**TASK GOAL**
Type the data below again exactly. Omit all pictures.

──────────────────────────────

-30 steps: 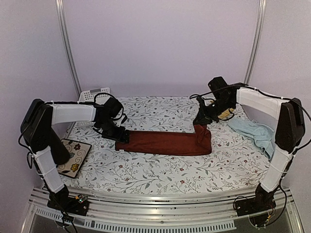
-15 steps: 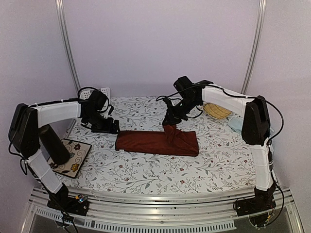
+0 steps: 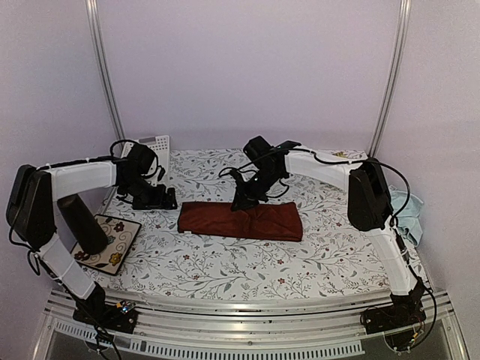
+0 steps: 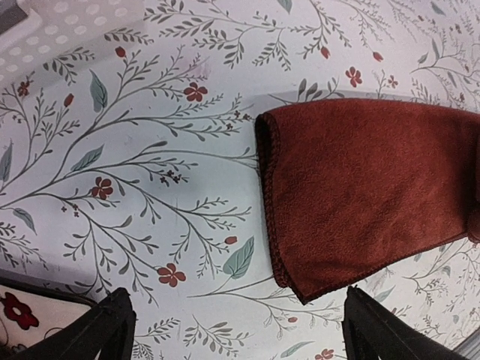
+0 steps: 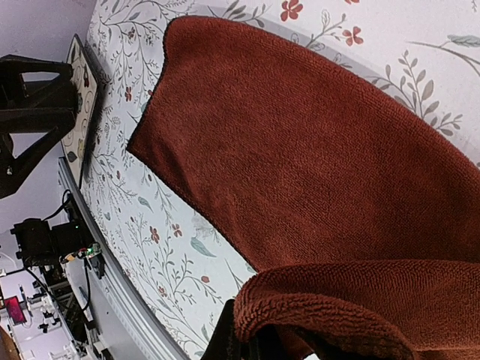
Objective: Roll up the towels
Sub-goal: Fold the towel at the center of the board, then adjust the towel at the center of the board.
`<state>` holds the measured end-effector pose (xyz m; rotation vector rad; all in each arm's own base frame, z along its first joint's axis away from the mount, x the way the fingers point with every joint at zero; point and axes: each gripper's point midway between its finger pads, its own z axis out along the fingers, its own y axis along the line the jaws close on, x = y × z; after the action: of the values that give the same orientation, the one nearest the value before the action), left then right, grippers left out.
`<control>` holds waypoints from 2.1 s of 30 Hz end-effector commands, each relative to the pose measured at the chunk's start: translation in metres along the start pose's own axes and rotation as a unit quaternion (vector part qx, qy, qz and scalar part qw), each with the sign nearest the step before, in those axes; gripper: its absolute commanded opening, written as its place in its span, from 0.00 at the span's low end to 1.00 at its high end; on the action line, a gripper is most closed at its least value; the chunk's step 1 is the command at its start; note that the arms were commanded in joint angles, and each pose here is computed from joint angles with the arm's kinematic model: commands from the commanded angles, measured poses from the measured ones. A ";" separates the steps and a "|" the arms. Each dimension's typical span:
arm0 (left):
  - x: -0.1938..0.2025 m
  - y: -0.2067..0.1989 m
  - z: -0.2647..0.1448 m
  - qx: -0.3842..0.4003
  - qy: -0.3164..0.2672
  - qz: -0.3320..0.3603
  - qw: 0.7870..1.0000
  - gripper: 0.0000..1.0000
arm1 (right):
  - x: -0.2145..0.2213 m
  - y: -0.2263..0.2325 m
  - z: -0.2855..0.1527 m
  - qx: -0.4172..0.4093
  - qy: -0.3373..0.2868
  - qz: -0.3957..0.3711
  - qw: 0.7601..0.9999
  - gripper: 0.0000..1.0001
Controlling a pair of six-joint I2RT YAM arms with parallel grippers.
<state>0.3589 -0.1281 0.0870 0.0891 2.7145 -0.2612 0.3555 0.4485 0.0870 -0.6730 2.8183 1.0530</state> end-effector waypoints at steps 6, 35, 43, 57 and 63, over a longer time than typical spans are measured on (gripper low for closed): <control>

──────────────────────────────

**RESULT**
-30 steps: 
-15 steps: 
+0 steps: 
+0 steps: 
+0 steps: 
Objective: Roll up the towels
Sub-goal: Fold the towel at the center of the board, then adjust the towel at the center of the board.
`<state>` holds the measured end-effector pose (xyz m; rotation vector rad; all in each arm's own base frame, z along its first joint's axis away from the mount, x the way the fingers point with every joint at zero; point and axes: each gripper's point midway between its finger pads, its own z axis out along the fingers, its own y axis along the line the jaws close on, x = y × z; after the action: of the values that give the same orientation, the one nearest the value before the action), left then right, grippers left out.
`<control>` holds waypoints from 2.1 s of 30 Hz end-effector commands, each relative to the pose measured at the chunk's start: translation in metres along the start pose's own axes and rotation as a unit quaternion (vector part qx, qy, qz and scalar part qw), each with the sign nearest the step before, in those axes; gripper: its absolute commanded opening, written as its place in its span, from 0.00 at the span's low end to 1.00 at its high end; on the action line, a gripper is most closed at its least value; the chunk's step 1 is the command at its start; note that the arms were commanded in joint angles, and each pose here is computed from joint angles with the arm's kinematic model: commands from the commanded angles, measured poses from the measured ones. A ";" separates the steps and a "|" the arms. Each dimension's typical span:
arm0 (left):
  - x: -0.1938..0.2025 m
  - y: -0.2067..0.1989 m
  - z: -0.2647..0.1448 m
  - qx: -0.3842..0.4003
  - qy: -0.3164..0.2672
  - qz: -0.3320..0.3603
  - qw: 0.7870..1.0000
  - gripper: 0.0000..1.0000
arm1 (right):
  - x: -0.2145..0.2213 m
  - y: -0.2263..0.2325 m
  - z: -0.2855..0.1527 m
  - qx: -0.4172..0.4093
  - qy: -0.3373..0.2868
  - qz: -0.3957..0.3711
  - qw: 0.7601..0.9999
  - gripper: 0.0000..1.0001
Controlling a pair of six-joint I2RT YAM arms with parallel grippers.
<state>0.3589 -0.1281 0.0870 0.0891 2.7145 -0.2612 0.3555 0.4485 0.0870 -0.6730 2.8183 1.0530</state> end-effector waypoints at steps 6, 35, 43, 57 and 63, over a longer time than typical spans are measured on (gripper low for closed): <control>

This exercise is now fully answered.